5 Ways to Not Burn Your Bridges at Past Jobs

5 Ways to Not Burn Your Bridges at Past Jobs

Savvy jobseekers already know about the benefits of using social media outlets, such as blogs, to connect with other people in their field. For example, students completing online studies or classroom-based degree programs often start job search blogs to help them find their first jobs after graduation. After accepting a position, newly employed graduates sometimes continue these blogs in order to maintain contact with other professionals in their field. However, even proficient social media networkers sometimes make a colossal mistake when it comes to former employers. Though many workers are tempted to remove connections with former employers on blogs or other social media websites, burning these bridges is never a good idea.

Why Not Burn the Bridge?

  • When an individual applies for a new job, a potential employer may contact the applicant’s former employers for a reference.
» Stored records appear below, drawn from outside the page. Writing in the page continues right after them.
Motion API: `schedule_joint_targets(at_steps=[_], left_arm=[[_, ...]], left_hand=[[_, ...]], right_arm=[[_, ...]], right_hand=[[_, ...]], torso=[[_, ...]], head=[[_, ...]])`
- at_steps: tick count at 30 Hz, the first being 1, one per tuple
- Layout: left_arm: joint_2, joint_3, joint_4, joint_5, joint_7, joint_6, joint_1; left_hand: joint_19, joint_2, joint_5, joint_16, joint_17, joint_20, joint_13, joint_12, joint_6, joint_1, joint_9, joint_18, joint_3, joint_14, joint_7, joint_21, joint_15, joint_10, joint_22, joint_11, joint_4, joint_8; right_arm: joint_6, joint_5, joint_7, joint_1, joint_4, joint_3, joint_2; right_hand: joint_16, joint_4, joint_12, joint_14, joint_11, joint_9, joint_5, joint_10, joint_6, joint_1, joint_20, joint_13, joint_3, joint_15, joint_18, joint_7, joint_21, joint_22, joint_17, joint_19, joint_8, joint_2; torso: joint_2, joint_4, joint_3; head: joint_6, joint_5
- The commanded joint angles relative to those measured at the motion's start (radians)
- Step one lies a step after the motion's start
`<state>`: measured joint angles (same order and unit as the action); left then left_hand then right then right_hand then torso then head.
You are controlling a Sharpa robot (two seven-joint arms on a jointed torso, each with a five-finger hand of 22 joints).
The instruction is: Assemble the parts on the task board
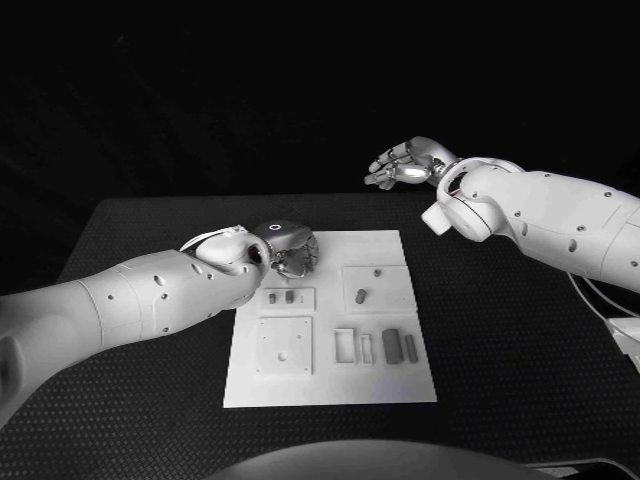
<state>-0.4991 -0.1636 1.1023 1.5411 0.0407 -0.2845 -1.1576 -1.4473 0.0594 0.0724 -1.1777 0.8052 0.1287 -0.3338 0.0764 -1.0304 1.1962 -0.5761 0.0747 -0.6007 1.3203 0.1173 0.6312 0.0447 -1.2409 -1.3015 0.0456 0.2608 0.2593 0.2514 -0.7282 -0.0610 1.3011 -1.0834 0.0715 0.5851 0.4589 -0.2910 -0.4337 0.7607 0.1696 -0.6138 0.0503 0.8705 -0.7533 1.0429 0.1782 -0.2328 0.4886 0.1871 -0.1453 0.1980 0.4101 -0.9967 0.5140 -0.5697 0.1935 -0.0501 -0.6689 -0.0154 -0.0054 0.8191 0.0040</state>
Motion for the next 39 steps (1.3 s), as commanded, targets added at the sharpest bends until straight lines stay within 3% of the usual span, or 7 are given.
schedule_joint_targets(at_steps=[1, 6, 21, 39], left_arm=[[-0.017, 0.004, 0.021, -0.036, 0.013, -0.014, -0.007], [-0.045, 0.012, 0.044, -0.039, 0.010, -0.010, -0.008], [-0.107, 0.010, 0.043, -0.029, 0.004, 0.008, -0.008], [-0.110, 0.004, 0.028, -0.013, -0.012, 0.057, -0.006]], left_hand=[[0.000, 0.000, 0.000, -0.005, -0.001, 0.010, -0.001, -0.002, -0.008, -0.009, 0.000, 0.103, -0.004, 0.000, 0.002, 0.001, 0.008, -0.018, -0.001, 0.015, 0.000, 0.007], [0.000, 0.001, 0.000, -0.006, -0.002, 0.011, 0.000, -0.003, -0.008, -0.010, 0.000, 0.103, -0.004, 0.000, 0.003, 0.000, 0.008, -0.018, -0.002, 0.015, -0.001, 0.006], [0.000, 0.000, 0.000, -0.006, -0.003, 0.012, 0.000, -0.004, -0.008, -0.009, 0.000, 0.103, -0.006, -0.001, 0.002, 0.000, 0.008, -0.019, -0.002, 0.014, -0.002, 0.006], [0.001, 0.001, 0.002, -0.006, -0.006, 0.013, 0.000, -0.005, -0.009, -0.011, 0.001, 0.101, -0.006, -0.002, 0.002, -0.001, 0.008, -0.020, -0.002, 0.014, -0.004, 0.006]], right_arm=[[-0.007, -0.004, -0.007, 0.000, 0.001, -0.001, 0.001], [-0.008, -0.004, -0.007, 0.000, 0.001, -0.001, 0.003], [-0.010, -0.004, -0.007, 0.000, 0.003, -0.001, 0.006], [-0.010, -0.004, -0.007, 0.000, 0.005, -0.001, 0.007]], right_hand=[[-0.006, 0.000, -0.006, -0.008, 0.000, 0.002, -0.003, 0.005, 0.005, 0.004, 0.006, 0.001, -0.007, -0.002, -0.018, 0.026, -0.006, -0.001, -0.001, 0.000, 0.006, 0.004], [-0.006, 0.000, -0.007, -0.008, 0.000, 0.002, -0.003, 0.005, 0.005, 0.004, 0.006, 0.002, -0.007, -0.002, -0.018, 0.026, -0.006, -0.002, -0.001, 0.000, 0.006, 0.004], [-0.007, 0.000, -0.007, -0.008, 0.000, 0.002, -0.003, 0.005, 0.005, 0.004, 0.007, 0.003, -0.007, -0.002, -0.018, 0.026, -0.006, -0.002, -0.001, 0.000, 0.007, 0.004], [-0.007, 0.000, -0.008, -0.008, 0.000, 0.002, -0.003, 0.005, 0.005, 0.004, 0.007, 0.004, -0.007, -0.002, -0.019, 0.026, -0.007, -0.002, -0.001, 0.000, 0.007, 0.005]], torso=[[0.000, 0.0006, 0.0007], [0.000, 0.0005, 0.0001], [-0.001, -0.0003, -0.0018], [-0.001, -0.0021, -0.0003]], head=[[-0.001, 0.004], [-0.001, 0.005], [0.004, 0.008], [0.008, 0.012]])
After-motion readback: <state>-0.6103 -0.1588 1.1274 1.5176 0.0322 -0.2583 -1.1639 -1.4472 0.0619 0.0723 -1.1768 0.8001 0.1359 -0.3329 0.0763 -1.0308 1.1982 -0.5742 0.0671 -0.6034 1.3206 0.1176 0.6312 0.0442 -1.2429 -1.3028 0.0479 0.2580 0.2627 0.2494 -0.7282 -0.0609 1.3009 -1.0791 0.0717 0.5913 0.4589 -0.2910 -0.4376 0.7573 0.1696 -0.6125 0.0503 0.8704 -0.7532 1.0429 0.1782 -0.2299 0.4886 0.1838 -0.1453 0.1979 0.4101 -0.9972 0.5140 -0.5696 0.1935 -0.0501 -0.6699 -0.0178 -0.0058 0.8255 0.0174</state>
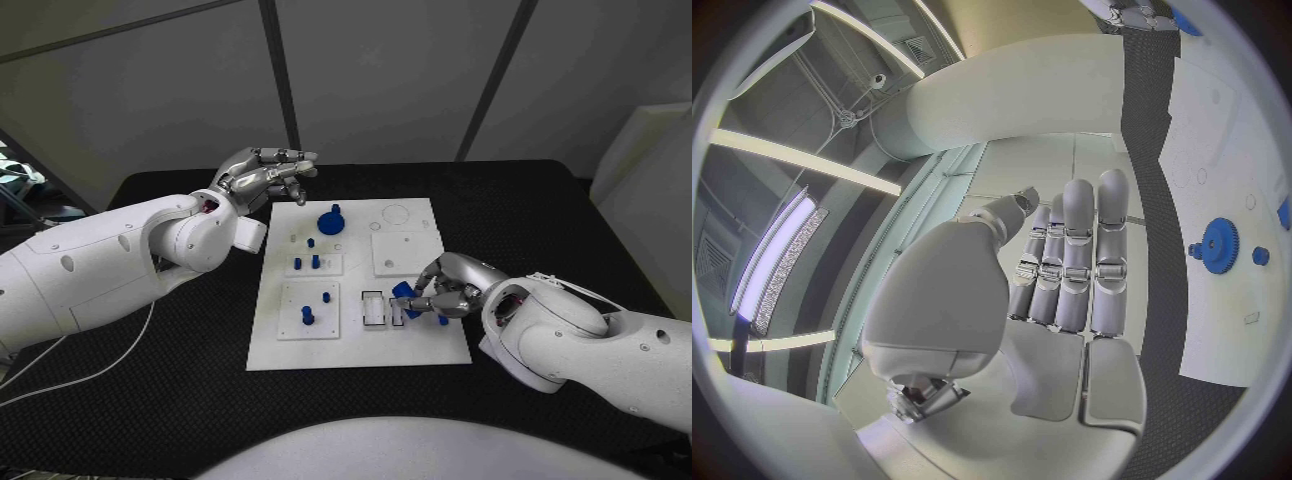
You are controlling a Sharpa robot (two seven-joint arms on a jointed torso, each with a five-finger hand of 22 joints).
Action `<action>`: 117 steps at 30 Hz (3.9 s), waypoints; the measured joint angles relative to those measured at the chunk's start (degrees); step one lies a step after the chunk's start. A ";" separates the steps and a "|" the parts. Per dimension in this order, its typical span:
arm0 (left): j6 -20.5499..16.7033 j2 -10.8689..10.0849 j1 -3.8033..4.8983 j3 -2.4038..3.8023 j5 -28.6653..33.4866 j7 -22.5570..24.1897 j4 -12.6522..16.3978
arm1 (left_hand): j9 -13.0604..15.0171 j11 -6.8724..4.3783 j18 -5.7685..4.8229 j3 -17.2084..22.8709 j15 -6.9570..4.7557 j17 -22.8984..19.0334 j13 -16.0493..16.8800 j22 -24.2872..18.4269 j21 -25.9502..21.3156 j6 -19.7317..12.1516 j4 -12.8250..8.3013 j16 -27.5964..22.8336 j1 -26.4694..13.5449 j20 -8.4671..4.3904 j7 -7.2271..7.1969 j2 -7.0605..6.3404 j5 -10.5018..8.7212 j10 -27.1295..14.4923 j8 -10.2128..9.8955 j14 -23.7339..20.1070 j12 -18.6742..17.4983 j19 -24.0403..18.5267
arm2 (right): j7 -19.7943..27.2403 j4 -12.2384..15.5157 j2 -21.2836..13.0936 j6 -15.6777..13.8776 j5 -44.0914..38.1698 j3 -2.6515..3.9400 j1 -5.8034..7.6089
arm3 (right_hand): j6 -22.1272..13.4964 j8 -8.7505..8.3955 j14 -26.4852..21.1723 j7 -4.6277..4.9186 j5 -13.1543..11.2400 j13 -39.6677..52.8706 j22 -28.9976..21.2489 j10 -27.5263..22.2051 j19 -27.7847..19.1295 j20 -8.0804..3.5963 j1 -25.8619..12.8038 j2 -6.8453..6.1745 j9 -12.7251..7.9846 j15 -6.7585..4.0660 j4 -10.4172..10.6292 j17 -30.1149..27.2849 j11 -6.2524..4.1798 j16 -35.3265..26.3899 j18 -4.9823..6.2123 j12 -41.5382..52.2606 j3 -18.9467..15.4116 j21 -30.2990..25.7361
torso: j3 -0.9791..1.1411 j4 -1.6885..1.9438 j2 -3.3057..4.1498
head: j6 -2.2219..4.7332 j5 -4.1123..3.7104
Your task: Assemble the parts on the task board
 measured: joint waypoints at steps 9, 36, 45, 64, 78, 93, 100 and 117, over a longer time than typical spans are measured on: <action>-0.01 -0.34 -0.01 -0.02 0.00 -0.08 0.07 | 0.00 0.00 0.00 0.00 0.00 0.00 0.00 0.00 0.00 0.00 0.00 0.00 0.00 0.00 0.00 0.00 0.00 0.00 0.00 0.00 -0.01 0.00 | 0.74 -0.25 1.63 0.32 0.77 0.17 0.05 | 0.20 0.00 0.00 -0.20 0.27 0.00 0.00 0.00 0.00 0.00 0.00 0.00 0.23 0.00 0.39 -0.01 0.00 0.00 0.00 0.00 -0.39 0.34 | -0.03 0.01 0.05 | -0.25 0.38; 0.03 -0.08 -0.01 -0.04 0.00 -0.55 0.26 | 0.00 0.00 0.00 0.00 0.00 -0.08 0.00 -0.04 0.00 0.00 0.00 0.00 0.00 0.00 0.00 0.00 0.00 0.00 0.00 0.00 -0.01 0.00 | -0.68 -5.84 8.89 4.95 1.57 0.28 0.12 | 0.93 1.63 0.00 -0.89 -1.25 0.00 -0.01 0.41 0.00 -0.43 -1.15 1.15 1.77 -0.42 1.83 -0.02 -0.41 0.23 0.01 0.00 -1.83 0.34 | -0.01 -0.04 0.04 | -0.41 0.94; 0.06 -0.09 0.00 -0.04 0.00 -0.64 0.23 | 0.00 0.00 0.00 0.00 0.00 -0.07 0.00 -0.04 0.00 0.00 0.00 0.00 0.00 0.00 0.00 0.00 0.00 0.00 0.00 0.00 -0.01 0.00 | -0.68 -5.65 9.41 4.87 1.17 0.27 0.11 | 1.05 2.67 0.20 -1.01 -12.45 0.00 -0.01 0.10 0.00 -0.43 -11.16 3.35 3.74 -0.62 2.38 -0.03 -0.72 0.22 0.01 -0.96 -6.20 0.34 | 0.00 -0.04 0.02 | -0.43 1.01; 0.35 -0.33 0.00 -0.04 0.00 -0.86 0.36 | 0.00 0.00 0.00 0.00 0.00 -0.11 0.00 -0.03 0.00 0.00 0.00 0.00 0.00 0.00 0.00 0.00 0.00 0.01 0.00 0.00 -0.01 0.00 | 0.75 -2.89 6.88 4.42 -0.26 0.24 0.11 | 1.16 4.82 0.21 -1.28 -11.40 0.00 -0.01 0.10 -0.01 -0.86 -3.12 3.42 6.80 -1.03 -2.13 -0.03 -1.13 0.00 0.00 -1.78 -5.19 0.34 | 0.00 -0.10 -0.01 | -0.50 1.21; 0.38 -0.33 0.00 -0.05 0.00 -0.88 0.36 | 0.00 0.00 0.00 0.00 0.00 -0.11 0.00 -0.03 0.00 0.00 0.00 0.00 0.00 0.00 0.00 0.00 0.00 0.01 0.00 0.00 -0.01 0.00 | 2.55 -2.32 6.49 4.86 -1.36 0.22 0.10 | 1.26 6.07 0.00 -1.60 -12.23 0.26 -0.01 0.31 0.20 -1.07 1.62 4.47 8.09 -1.22 -4.15 0.01 -1.33 0.00 0.00 -1.65 -4.54 0.34 | 0.00 -0.10 -0.03 | -0.44 0.95; 0.39 -0.31 -0.01 -0.05 0.00 -0.93 0.31 | 0.00 0.00 0.00 0.00 0.00 -0.12 0.00 -0.06 0.00 0.00 0.00 0.00 0.00 0.00 0.00 0.00 0.00 0.01 0.00 0.00 -0.01 0.00 | 1.66 -3.96 8.03 6.15 -2.47 0.25 0.12 | 1.98 7.33 0.00 -2.31 -11.99 0.59 0.04 0.33 0.02 -1.29 2.36 6.42 9.45 -1.65 -3.98 0.00 -1.77 0.00 0.00 -1.11 -4.36 0.34 | -0.03 -0.06 0.02 | -0.82 1.20; 0.41 -0.27 -0.01 -0.05 0.00 -0.93 0.31 | 0.00 0.00 0.00 0.00 0.00 -0.17 0.00 -0.09 0.00 0.00 0.00 0.00 0.00 0.00 0.00 0.00 0.00 0.01 0.00 0.00 -0.01 0.00 | 1.64 -4.44 8.45 7.54 -2.72 0.48 0.33 | 1.45 8.28 0.11 -2.84 -17.02 2.20 0.03 0.30 0.00 -1.67 4.50 4.29 10.65 -2.17 -7.41 -0.01 -2.16 0.00 0.01 -1.61 -3.05 0.34 | -0.01 -0.08 -0.01 | -0.84 1.22; 0.45 -0.17 -0.01 -0.05 0.00 -0.96 0.21 | 0.00 0.00 0.00 0.00 0.00 -0.16 0.00 -0.09 0.00 0.00 0.00 0.00 0.00 0.00 0.00 0.00 0.00 0.01 0.00 0.00 -0.02 0.00 | 1.56 -4.55 7.50 9.05 -3.59 0.27 0.20 | 1.43 8.49 0.10 -2.85 -17.32 8.10 0.02 0.31 0.20 -1.86 7.68 5.46 11.39 -2.13 -7.90 -0.02 -2.16 0.00 0.01 -1.56 -3.32 0.34 | 0.02 -0.12 -0.03 | -0.64 1.19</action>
If the relationship ended badly, the former employer will not give a good recommendation.
  • Even if a potential employer does not deliberately contact an applicant’s former employer, the new employer may already have a relationship with the former employer, especially if both professionals work in the same field.
  • In some cases, employees may work with their former employers again in the future. If the bridge was burned, the new relationship will immediately be strained and may become unproductive.
  • When potential employers find out that an applicant has treated former employers disrespectfully, the applicant appears to be rude and unprofessional.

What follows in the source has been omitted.